Elen opened her mouth, but nothing glib came out. To play for time, Khat interrupted, “I came here to value relics, not watch a future-telling. Is somebody going to pay me for my time?”

Radu didn’t deign to notice the distraction. “Forgive me, Honored,” he said again. “You must come back another time.” He bowed to her again and almost bolted for the inner doorway.

The impressive servant appeared, embarrassed and almost as flustered as his master, to show Elen out. She glanced at Khat, who shook his head, as puzzled as she was.

In moments they were outside in the court. Sunset streaked the sky red, and it was nearly dark. Two red pot lamps had been lit in Radu’s courtyard, but the bearers looked uncommonly happy to see Elen, leaping to their feet to ready the litter.

“That’s that, apparently,” Elen said, frustrated. She handed Khat a honey cake she had palmed from the tray and hidden in her sleeve.

Gandin shrugged helplessly. “I could hear you from the entrance hall. It sounded as if it was going well.”

Elen ignored him. “Did I do something wrong?” she asked Khat. “Was that a performance just to get rid of me?”

He shook his head. “No. No, it was almost as if he …” He couldn’t quite make himself say it.

Elen said it for him. “Saw something when he burned the bones. You said he was a charlatan.”

“I said he was probably a charlatan. And what do I know about it?”

“I wouldn’t have thought he had true sight. Anyone who would keep an oracle …” She hugged herself, as if feeling a chill despite the ever-present heat. “Poor demented thing.”

The bearers were almost bouncing with impatience to be out of the area before full night. Gandin said, “We’d better go. He might be watching.”

He moved away, and Elen reluctantly turned to follow.

Khat made his decision on impulse. He caught the sleeve of her mantle, remembering at the last moment not to touch her arm, and whispered, “Meet me on the Odeon’s steps, second night hour.”

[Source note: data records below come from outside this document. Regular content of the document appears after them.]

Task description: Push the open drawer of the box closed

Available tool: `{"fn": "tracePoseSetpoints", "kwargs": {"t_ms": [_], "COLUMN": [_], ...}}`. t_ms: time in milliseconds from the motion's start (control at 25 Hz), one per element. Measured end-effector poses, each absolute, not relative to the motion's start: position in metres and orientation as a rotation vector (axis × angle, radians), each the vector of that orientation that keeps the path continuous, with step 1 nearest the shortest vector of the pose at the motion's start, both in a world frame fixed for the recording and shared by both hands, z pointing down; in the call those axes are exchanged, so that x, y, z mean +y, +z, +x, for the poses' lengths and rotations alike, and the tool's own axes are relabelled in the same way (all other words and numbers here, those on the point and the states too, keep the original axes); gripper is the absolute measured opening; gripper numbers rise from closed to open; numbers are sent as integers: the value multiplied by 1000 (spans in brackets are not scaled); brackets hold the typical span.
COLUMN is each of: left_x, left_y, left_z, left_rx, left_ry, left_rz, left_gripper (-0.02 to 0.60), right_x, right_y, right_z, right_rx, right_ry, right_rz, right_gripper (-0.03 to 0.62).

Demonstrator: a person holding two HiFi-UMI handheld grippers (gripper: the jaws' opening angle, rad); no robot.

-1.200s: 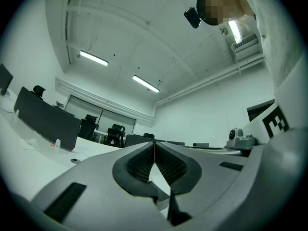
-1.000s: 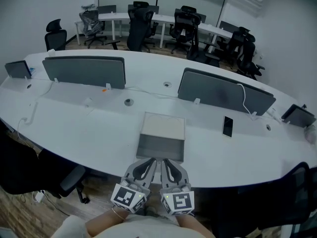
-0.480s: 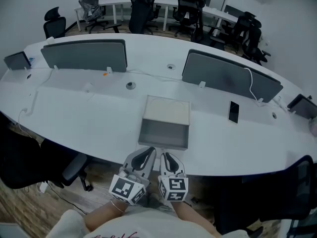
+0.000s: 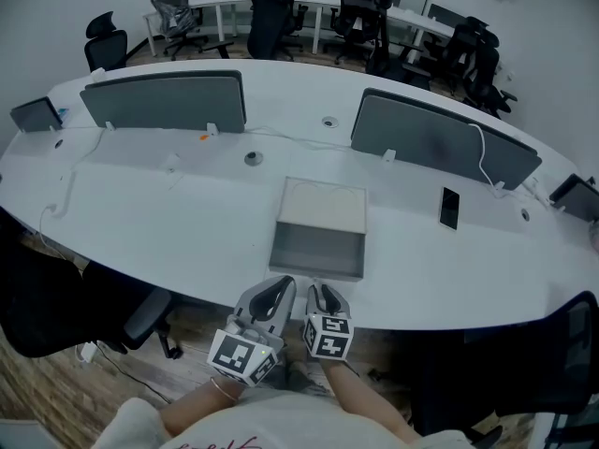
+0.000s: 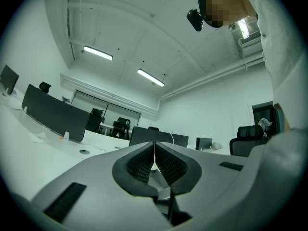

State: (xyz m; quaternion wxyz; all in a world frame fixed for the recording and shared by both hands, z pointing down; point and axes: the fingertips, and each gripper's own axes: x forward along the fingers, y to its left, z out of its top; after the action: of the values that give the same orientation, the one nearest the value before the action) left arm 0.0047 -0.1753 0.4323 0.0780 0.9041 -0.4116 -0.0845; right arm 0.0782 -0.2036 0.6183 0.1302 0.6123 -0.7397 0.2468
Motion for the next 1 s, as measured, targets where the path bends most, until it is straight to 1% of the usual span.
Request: {"fn": "tracePoseSetpoints", "kwargs": {"t_ms": [320, 760, 1000], "left_x": [-182, -191, -197], "left_y": [434, 429, 429], "left_z": [-7, -15, -19], "left_rx": [-1260, -1273, -1271], "left_ry": [-256, -284, -287], "left_rz": [2683, 2643, 2621], "left_gripper": [19, 20, 19], "right_x": [-215, -220, -226], "right_y": [625, 638, 639], "right_z": [69, 74, 75], "right_rx": [-2093, -1938, -1915], "right_ry": [702, 731, 724], "right_rz": [1759, 1766, 1752], "right_gripper": [92, 92, 81]}}
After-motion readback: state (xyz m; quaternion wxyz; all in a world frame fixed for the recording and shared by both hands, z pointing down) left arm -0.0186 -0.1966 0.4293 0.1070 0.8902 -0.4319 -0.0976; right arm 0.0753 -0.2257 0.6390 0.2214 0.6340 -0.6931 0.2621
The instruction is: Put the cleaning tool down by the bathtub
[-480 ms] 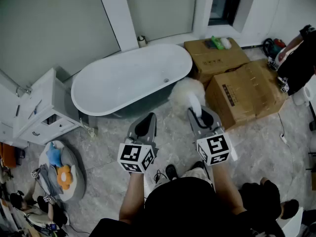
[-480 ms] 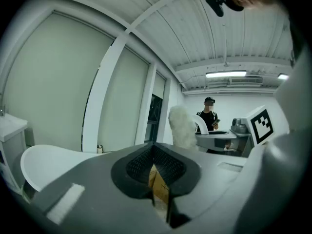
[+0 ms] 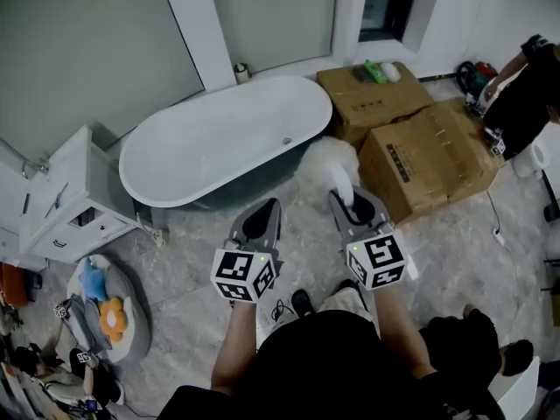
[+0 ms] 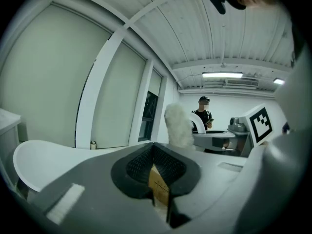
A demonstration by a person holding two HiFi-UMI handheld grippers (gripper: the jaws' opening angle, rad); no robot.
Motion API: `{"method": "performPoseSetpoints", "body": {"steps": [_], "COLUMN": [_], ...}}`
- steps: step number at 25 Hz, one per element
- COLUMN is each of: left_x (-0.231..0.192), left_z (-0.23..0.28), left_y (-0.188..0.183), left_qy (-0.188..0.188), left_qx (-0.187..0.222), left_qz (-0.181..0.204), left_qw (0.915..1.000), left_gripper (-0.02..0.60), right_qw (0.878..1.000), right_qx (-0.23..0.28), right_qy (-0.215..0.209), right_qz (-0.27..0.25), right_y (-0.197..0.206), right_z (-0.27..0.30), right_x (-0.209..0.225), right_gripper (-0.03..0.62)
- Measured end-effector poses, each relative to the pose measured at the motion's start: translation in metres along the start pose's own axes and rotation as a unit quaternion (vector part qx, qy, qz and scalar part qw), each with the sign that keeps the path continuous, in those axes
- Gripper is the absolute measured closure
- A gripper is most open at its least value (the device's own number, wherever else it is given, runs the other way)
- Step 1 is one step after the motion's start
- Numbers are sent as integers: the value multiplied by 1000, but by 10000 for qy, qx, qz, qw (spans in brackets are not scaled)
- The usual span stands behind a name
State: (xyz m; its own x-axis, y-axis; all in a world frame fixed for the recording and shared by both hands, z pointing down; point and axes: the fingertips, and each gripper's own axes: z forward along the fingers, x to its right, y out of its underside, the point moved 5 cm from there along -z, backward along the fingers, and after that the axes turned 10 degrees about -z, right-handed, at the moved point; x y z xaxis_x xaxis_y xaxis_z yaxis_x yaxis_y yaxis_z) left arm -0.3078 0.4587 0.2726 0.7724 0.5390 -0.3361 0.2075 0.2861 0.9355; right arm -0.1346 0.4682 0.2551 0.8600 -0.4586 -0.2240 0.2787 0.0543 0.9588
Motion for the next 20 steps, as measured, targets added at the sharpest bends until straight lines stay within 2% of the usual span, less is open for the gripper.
{"method": "performPoseSetpoints", "body": {"steps": [10,20], "left_x": [-6,-11], "left_z": [11,64], "left_y": [14,4], "left_qy": [-38,-78], "left_qx": [-233,-235], "left_qz": [-155,-138], "left_qw": [9996,9996], "left_gripper": [581,581], "right_qw": [9995,9994], "right_qx": [-158,-100], "right_qy": [-114,-226], "right_qz": [230,222], "right_y": [20,21], "right_z": [7,41], "right_x": [2,44], "right_gripper": [505,503]}}
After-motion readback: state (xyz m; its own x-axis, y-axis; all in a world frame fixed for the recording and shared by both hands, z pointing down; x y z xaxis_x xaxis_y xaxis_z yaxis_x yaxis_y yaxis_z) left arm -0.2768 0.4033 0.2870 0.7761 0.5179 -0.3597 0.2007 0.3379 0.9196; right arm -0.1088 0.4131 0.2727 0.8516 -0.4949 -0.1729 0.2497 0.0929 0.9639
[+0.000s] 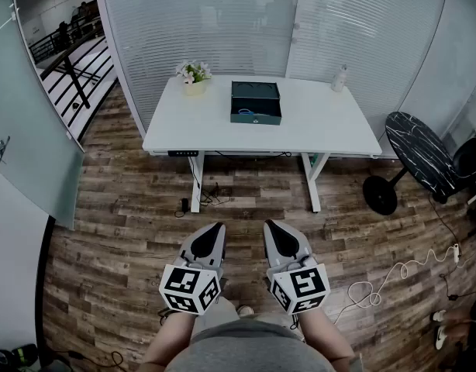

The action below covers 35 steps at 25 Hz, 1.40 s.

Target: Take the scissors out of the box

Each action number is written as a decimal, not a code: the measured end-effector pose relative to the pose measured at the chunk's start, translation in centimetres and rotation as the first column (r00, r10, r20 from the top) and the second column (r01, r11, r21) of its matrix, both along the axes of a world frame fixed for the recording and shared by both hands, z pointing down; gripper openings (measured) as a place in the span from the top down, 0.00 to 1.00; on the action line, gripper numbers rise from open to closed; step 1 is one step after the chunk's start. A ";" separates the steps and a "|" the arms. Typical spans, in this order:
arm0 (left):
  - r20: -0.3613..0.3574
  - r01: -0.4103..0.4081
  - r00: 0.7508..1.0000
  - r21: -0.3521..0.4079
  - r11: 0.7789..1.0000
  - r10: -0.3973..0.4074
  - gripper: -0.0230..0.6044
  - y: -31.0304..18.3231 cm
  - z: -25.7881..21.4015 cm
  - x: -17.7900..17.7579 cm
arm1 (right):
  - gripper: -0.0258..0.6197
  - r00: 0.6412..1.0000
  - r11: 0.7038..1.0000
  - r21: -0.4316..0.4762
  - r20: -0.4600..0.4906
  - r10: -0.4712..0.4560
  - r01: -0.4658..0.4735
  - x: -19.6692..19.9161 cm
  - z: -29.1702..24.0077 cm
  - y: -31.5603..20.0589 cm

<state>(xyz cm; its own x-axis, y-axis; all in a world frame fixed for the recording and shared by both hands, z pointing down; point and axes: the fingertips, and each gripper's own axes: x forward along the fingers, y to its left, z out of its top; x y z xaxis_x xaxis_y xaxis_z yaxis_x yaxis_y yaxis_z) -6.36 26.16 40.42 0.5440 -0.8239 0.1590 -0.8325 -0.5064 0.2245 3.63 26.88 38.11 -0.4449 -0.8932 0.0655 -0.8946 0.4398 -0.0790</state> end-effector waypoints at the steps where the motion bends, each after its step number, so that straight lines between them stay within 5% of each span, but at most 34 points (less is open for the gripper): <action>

She nodded without hesitation, then went to climb obediently into the litter like a good Patrician lady.

Chapter Nine

The Odeon’s palisade was lit by torches and blood lights and crowded with milling theater patrons, idlers, and those whose business it was to profit from them. A pair of tumblers threw each other into the air as if they were weightless, the light sparking off their dark, sweat-slick skin. A fire-eater drew a larger circle, but one that was careful to keep a respectful distance around her. Gamblers had staked out small territories for dice or tables, and a storyteller had taken a place at the base of the furthest pillar on the steps, an island of quiet amid all the noise and laughter.

At this time of night the crowd was mostly lower-tier, except for the few Patricians who lingered to be shocked at the tumblers’ display of so much bare skin. Khat leaned against one of the pillars out of the way of the open double doors, watching everything with a cynical eye.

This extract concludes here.